To my mind (and I have strong biases on this!), the historical disciplines that come closest to what novelists do are ethnohistory and living history. The focus in these disciplines is on ethnography and culture and changes over time (ethnohistory) and how real people lived their everyday (living history). They overlap with each other.
My own disciplines are ethnohistory and historiography, which is my very weak excuse for giving you a truly oversimplified description of ethnohistory. Most of my writing, fiction and non-fiction, is informed by ethnohistory, in fact. I have two new novels in the last eight months, and both of them use it, even though one of them doesn’t look as if it should. Let’s start with the other, then, because it’s easier. (I ought to talk about my previous novel, Poison & Light, because it’s all history, even though it’s set in the future. The whole premise is about how we try to bring history into our present, so it’s complicated. It has, I must say, fine costumes.)
Poison & Light |
The Green Children Help Out is a fantasy novel, but everything in it rests on history. The history is not solely ethnohistory, but ethnohistory is the wheel that turns everything in the story. The villains are villainous because of how they interpret what has happened to themselves and to others in the past. The heroes are terribly heroic because they don’t want the past to happen again. Every step my characters take is on land I’ve researched and using history I know. This is the novel I went to Amiens to research in 2018.
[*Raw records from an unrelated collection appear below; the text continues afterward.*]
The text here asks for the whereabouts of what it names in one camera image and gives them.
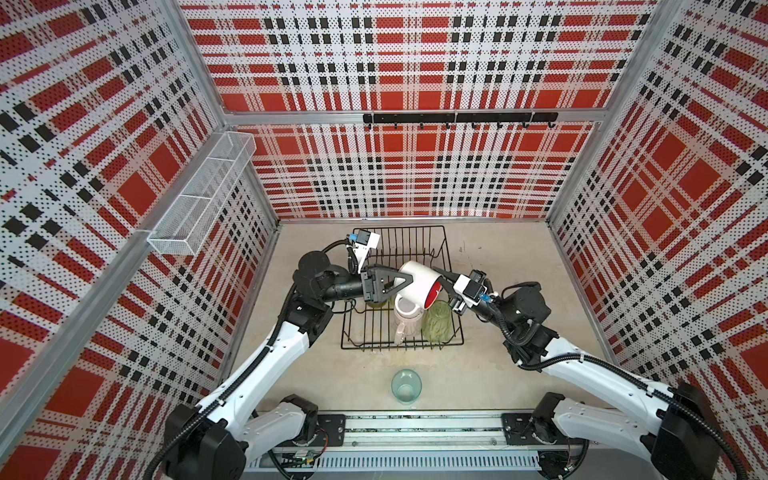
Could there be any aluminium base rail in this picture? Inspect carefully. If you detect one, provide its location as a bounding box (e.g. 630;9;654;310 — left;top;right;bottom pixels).
173;410;661;480

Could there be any black wire dish rack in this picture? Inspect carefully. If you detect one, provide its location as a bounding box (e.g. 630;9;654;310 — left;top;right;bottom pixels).
340;225;464;351

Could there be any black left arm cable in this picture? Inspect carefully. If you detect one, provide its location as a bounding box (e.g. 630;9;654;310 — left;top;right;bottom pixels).
140;238;352;480

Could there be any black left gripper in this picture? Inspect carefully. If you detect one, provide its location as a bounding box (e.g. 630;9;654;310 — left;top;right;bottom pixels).
321;264;413;305

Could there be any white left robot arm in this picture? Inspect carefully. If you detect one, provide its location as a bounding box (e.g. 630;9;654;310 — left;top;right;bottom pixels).
144;247;441;479

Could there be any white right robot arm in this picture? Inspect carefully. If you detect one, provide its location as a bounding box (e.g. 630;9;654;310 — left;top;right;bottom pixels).
439;271;747;479

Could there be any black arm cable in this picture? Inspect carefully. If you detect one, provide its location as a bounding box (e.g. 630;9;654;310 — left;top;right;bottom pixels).
437;278;748;480
140;238;352;480

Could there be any red interior white mug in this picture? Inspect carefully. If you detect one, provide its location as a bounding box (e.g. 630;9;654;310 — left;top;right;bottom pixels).
399;261;442;310

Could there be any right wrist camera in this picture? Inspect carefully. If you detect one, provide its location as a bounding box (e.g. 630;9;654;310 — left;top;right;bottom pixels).
452;270;491;315

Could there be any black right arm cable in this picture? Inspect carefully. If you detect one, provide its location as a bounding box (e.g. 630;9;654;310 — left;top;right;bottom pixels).
437;278;748;480

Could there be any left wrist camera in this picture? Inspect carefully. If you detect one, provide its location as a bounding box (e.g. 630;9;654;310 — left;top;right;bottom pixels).
347;230;381;274

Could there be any white wire wall basket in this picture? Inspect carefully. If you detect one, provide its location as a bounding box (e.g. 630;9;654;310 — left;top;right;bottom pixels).
148;131;255;256

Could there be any clear green glass tumbler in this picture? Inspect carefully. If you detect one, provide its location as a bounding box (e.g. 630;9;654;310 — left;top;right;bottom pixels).
422;300;454;344

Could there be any black wall hook rail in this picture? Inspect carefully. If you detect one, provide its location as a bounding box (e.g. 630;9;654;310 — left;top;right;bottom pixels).
362;111;559;126

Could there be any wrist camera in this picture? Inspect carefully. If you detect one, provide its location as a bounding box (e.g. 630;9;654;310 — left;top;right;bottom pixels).
347;230;381;274
452;270;491;315

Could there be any lavender ceramic mug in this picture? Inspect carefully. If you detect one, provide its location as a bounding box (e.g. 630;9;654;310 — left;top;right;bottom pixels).
394;295;424;345

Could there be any teal glass cup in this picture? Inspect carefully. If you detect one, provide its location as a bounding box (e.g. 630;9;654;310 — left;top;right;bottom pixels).
391;369;423;405
The Green Children Help Out |
I have pictures of old land use and new land use, of land affected by war and land affected by building over hundreds of years. The ethnohistory embedded into the novel doesn’t shout “Look! History!” it simply informs the characters, giving each of them complex pasts and real lives. It also informs the plot, for the Australians and the British and the French and the sole Singaporean all have quite different national histories and those histories can push individuals from those backgrounds towards certain paths and make certain choices inevitable.
Borderlanders is quite different. It’s set in a house with no clear history. A magic house, settled somehow in the middle of a mountain range not too far from where I live. There’s a gale blowing from me to there, as I type.
Borderlanders |
The ethnohistory is still so much part of Borderlanders. Some parts of culture go with us everywhere and those things have history. Folk beliefs, food preferences, belief in magic or even caring to think about magic: all these things can be written without ethnohistory in mind, but in my case… ethnohistory is always there. My reminder to my readers that it’s always there is the library in this very special house.
My thoughts about ethnohistory are not the only ones. In fact, I’m at one of the edges of the spectrum of ethnohistorians because of how I entered the discipline and because, honestly, not many ethnohistorians write novels. This means I can teach writers how to use ethnohistory, and I do, when they need it as a tool.
What about living history? Every historical fiction writer uses living history in their work, whether they intend to or not. It’s the stuff that brings a scene from the past to life. When you read about someone walking down a muddy street and they wish they had worn pattens and their feet hurt from the cobbles and… that is living history.
There are some amazing places to learn living history. Museums, for example, will create displays that are not simply objects in a cabinet, but objects that make me want to pick them up and use them. Some fairs (and also many museums) bring experts in to not only show everyday life, but to talk about it. I have a friend who’s an archaeologist and who is expert in textiles. You can see her work at museums in Germany. You can ask her questions and understand what spinning means and what it is in the life of an ordinary woman in the Middle Ages.
When a scholar is studying living religion, they look at the part religion plays in the lives of people and how religion is expressed. It’s not the theory of religion. It’s ordinary life. How does their religion inform their world view? What religious customs do they bring into their everyday?
Obviously there’s large overlap between ethnohistory and living history. In fact, as disciplines, they inform each other. And both of them inform fiction writers.